» WHAT TO PRODUCE
All lines from the entries below that contain the string "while" should be copied out.

── SUPPLIED DATA ──

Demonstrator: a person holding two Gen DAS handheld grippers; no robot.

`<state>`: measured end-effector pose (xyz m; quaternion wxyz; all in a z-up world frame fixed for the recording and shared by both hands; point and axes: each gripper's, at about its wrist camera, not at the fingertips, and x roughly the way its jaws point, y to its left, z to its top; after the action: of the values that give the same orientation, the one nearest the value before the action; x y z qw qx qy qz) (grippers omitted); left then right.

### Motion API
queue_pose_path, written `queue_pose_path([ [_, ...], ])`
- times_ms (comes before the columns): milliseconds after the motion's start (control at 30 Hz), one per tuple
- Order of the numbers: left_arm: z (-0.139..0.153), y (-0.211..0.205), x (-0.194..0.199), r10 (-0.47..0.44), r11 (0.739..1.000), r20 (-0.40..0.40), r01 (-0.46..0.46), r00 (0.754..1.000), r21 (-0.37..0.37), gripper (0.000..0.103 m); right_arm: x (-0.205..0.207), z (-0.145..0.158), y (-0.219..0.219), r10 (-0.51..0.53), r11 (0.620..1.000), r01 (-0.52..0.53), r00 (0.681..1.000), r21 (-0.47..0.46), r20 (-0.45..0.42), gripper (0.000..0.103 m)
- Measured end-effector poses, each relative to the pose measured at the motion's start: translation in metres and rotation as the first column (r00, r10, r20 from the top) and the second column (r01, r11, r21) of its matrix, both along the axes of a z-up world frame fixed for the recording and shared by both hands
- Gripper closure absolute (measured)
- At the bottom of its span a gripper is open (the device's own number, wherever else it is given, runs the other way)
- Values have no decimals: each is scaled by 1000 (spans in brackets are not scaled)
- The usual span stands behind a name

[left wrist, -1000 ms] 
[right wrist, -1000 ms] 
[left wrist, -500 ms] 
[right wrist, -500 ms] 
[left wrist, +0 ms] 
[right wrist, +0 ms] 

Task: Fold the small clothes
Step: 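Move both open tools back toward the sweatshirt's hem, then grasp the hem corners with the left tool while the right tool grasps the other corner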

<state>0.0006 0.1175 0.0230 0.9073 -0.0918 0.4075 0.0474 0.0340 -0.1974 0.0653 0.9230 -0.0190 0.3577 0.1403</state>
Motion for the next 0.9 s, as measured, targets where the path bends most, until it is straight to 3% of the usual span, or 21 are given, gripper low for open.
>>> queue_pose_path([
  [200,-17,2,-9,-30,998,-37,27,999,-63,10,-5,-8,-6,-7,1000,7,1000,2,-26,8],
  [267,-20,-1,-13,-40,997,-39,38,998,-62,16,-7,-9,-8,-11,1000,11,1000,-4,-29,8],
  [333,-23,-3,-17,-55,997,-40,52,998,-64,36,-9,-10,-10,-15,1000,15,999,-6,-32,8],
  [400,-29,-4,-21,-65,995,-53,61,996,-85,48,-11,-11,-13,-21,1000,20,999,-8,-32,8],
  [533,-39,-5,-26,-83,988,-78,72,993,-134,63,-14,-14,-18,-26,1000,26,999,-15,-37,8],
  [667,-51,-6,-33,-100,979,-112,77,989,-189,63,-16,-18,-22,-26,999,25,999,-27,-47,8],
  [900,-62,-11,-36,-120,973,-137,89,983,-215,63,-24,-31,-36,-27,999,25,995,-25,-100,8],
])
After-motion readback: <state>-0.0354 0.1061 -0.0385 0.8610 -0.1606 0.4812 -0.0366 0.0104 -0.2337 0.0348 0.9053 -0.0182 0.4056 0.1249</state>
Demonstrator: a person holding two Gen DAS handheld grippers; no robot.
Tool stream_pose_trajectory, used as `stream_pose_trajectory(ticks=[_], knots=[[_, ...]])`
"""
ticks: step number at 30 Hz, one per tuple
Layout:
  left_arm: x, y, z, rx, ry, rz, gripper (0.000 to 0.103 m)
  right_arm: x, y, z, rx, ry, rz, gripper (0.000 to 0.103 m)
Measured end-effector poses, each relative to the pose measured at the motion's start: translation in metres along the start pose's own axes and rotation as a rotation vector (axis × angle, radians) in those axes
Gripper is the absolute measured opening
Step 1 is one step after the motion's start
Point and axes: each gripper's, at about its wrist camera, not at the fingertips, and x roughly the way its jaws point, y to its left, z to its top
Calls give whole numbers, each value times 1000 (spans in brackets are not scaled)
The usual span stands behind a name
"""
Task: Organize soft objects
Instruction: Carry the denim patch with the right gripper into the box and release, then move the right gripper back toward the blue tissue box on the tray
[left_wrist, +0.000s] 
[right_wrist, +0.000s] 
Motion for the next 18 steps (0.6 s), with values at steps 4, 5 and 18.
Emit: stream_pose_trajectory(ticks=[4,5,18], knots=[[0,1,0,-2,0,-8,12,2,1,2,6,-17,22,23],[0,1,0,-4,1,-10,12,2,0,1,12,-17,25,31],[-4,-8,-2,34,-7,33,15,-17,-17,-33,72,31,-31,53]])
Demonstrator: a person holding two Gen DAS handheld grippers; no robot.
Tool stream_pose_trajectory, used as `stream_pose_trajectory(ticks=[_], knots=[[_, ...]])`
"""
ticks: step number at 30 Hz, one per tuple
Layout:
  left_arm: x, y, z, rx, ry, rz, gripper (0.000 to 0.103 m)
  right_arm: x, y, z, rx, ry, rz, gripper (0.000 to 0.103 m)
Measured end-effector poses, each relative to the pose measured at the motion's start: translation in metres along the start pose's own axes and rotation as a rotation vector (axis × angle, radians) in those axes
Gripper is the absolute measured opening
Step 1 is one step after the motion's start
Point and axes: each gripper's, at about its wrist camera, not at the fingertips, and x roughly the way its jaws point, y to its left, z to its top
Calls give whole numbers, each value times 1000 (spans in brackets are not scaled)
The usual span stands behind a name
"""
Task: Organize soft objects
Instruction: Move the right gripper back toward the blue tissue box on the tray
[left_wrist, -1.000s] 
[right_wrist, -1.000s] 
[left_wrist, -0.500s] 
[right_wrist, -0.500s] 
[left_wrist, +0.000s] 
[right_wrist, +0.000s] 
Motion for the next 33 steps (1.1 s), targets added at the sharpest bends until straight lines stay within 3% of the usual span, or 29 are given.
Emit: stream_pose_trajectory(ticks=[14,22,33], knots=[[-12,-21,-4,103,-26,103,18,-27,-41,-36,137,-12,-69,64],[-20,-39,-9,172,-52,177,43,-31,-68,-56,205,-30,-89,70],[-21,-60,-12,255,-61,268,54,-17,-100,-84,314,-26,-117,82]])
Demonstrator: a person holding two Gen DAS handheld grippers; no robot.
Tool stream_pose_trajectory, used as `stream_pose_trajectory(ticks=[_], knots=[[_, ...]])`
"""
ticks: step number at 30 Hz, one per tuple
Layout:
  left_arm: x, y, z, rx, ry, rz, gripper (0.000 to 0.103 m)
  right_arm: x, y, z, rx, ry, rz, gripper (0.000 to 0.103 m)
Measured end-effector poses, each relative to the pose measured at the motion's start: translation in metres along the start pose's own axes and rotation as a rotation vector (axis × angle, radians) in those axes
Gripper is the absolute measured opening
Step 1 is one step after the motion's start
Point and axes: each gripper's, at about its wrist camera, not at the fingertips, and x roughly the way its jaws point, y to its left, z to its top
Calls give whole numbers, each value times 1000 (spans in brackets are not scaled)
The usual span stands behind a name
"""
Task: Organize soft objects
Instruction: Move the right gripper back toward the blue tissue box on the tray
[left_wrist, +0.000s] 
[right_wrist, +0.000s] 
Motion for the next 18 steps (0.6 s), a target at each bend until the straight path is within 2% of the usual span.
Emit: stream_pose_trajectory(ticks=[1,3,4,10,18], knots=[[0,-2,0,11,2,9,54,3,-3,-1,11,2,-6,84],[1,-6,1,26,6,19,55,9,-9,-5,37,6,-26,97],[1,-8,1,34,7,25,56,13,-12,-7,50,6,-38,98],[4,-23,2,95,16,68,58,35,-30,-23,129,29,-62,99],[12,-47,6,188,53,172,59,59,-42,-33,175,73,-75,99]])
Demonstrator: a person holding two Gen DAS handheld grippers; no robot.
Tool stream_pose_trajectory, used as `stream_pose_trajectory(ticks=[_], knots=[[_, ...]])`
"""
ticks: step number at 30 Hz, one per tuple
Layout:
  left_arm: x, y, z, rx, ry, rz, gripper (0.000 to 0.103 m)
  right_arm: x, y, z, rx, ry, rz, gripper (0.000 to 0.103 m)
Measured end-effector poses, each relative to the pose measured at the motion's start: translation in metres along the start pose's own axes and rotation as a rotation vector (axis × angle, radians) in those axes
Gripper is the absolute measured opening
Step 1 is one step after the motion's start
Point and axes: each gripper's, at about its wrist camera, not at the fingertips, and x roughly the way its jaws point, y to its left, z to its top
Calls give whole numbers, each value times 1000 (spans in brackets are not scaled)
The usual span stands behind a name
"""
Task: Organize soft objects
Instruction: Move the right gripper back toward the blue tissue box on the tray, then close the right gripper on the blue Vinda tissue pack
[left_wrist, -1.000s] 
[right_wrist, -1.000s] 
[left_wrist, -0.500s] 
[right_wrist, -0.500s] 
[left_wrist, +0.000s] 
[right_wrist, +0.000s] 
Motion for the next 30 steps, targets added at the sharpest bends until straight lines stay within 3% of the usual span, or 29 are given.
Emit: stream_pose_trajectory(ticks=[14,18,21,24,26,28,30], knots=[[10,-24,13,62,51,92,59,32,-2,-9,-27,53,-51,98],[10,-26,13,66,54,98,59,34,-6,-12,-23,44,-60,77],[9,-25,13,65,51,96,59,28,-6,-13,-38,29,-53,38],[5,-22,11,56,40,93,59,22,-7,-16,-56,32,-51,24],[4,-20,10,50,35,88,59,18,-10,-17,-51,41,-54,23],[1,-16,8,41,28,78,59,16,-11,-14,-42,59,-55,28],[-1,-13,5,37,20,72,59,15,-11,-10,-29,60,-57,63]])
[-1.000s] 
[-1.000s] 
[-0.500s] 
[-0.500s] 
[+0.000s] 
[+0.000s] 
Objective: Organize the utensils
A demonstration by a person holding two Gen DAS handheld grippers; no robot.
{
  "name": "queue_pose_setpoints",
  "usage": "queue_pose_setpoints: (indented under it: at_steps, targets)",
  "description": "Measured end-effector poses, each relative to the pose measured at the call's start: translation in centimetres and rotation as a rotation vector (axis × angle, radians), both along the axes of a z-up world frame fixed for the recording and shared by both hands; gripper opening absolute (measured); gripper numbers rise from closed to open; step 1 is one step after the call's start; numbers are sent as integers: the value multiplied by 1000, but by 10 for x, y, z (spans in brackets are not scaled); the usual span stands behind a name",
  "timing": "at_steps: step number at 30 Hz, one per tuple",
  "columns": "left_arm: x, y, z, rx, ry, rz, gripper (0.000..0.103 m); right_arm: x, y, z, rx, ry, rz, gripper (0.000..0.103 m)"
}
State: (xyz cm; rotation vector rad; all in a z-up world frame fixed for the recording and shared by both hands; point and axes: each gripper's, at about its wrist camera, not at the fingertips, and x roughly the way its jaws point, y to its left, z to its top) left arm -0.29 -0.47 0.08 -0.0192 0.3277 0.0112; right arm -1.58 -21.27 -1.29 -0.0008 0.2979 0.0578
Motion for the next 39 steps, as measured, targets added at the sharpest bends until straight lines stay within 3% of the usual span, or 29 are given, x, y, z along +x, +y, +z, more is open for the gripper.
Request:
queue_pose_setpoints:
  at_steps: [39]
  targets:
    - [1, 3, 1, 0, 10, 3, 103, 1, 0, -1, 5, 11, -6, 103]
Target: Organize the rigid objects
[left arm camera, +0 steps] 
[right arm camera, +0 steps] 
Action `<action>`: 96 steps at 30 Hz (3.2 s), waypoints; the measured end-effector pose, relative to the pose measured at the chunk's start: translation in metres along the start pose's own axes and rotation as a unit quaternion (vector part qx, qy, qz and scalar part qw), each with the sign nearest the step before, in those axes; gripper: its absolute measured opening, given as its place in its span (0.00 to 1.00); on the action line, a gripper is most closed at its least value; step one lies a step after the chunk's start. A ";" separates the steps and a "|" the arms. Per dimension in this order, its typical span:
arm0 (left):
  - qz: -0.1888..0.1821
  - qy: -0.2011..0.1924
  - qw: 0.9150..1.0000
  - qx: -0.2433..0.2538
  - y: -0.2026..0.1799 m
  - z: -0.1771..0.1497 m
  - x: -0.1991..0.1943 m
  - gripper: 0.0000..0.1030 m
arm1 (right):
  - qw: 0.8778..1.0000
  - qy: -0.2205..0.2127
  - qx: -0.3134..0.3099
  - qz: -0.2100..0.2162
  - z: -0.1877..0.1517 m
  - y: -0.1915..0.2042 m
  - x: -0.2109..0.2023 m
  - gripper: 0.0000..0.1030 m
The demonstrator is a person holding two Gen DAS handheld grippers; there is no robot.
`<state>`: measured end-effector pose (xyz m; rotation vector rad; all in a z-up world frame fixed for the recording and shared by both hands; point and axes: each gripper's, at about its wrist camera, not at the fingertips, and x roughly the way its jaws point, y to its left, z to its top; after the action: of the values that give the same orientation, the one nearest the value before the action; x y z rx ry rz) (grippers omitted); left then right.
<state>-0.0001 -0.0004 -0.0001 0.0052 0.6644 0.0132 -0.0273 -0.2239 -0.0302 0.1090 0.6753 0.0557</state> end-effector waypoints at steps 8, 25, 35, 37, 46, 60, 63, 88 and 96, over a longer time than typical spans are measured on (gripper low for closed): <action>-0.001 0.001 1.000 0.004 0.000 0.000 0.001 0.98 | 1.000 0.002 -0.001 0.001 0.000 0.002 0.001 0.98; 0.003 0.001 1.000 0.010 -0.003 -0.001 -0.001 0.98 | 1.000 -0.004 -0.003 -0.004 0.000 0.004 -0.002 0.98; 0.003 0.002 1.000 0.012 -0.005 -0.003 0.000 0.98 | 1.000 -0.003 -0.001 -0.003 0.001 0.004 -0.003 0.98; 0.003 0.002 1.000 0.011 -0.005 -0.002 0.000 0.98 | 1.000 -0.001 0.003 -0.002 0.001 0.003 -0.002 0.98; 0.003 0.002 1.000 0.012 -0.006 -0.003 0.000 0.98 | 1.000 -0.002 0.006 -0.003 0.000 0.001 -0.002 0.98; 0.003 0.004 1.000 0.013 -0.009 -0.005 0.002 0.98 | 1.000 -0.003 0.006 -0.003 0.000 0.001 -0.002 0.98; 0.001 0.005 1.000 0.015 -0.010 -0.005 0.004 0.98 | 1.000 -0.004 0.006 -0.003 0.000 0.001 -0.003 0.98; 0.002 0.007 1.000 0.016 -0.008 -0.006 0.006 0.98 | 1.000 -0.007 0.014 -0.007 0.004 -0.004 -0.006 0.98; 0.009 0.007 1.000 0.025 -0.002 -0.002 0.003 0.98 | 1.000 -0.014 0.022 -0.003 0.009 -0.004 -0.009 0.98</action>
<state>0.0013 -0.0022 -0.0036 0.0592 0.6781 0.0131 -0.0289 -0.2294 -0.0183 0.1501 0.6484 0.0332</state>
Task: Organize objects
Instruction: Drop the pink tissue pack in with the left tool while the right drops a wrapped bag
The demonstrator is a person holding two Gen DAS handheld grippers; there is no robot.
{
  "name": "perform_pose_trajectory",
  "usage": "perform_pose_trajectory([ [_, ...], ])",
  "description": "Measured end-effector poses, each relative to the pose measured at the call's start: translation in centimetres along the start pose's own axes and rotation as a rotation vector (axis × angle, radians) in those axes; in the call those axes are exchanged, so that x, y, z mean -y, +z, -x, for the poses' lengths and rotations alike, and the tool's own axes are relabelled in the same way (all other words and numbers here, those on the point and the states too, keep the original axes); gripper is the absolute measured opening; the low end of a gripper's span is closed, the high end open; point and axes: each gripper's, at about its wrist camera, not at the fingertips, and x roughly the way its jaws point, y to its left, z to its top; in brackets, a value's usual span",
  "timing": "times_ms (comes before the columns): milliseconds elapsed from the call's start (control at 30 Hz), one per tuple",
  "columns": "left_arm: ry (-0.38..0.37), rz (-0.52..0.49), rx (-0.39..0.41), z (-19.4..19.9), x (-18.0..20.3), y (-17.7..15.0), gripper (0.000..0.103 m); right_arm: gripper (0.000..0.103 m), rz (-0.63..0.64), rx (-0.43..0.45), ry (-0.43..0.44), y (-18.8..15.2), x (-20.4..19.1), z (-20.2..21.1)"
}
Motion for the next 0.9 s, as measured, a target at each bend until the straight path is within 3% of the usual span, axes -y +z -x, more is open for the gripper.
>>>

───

» WRITTEN REPLY
Step: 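Move both open tools back toward the sweatshirt's hem, then grasp the hem corners with the left tool while the right tool grasps the other corner
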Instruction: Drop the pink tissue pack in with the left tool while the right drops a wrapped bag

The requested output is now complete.